◆ **Your goal**:
Output only this range of the data below: the line that contains "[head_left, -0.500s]" through the final line, both ends included, each retyped exactly.
=== Section Start ===
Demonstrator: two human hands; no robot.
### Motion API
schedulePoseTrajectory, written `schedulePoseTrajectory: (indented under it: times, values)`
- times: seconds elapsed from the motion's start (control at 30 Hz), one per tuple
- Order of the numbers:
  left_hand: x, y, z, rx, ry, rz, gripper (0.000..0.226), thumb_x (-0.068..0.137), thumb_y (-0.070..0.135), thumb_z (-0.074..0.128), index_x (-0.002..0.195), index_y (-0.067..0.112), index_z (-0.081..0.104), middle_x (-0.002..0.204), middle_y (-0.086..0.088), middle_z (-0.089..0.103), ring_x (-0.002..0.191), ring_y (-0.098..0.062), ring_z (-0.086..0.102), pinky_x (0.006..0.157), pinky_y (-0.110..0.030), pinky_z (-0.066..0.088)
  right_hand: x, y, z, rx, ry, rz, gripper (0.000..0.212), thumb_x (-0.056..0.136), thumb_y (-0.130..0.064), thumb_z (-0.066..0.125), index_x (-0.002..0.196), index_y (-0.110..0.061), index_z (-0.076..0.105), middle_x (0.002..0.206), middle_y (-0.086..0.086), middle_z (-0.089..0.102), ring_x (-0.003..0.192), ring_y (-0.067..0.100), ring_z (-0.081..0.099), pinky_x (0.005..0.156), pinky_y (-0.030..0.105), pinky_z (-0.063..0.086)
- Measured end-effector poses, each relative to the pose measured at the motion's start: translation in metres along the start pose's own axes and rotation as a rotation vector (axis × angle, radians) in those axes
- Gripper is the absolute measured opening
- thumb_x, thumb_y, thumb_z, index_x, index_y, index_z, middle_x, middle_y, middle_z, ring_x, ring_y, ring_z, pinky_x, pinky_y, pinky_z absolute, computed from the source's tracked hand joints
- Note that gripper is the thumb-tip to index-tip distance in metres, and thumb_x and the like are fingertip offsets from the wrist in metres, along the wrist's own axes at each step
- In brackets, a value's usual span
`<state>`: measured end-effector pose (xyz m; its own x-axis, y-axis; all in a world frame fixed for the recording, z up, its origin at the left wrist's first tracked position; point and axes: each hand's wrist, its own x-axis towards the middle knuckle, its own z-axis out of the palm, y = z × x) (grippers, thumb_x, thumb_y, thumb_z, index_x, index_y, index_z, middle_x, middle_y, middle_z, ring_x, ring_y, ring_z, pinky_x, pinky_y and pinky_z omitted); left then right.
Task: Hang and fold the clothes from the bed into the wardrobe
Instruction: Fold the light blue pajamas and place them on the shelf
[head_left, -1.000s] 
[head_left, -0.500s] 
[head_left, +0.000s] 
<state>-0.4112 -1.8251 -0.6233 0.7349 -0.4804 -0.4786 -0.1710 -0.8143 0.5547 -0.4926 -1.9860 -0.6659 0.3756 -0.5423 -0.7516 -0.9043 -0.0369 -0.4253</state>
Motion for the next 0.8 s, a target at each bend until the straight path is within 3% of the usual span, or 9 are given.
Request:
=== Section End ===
◆ **Written reply**:
[head_left, -0.500s] 
[head_left, +0.000s] 
<state>-0.4112 -1.8251 -0.6233 0.7349 -0.4804 -0.4786 -0.1710 -0.8143 0.5547 -0.4926 -1.9860 -0.6659 0.3756 -0.5423 -0.7516 -0.9043 -0.0369 -0.4253</state>
Motion for the next 0.8 s, a target at each bend until the straight path is within 3% of the usual span, or 9 are given.
Request:

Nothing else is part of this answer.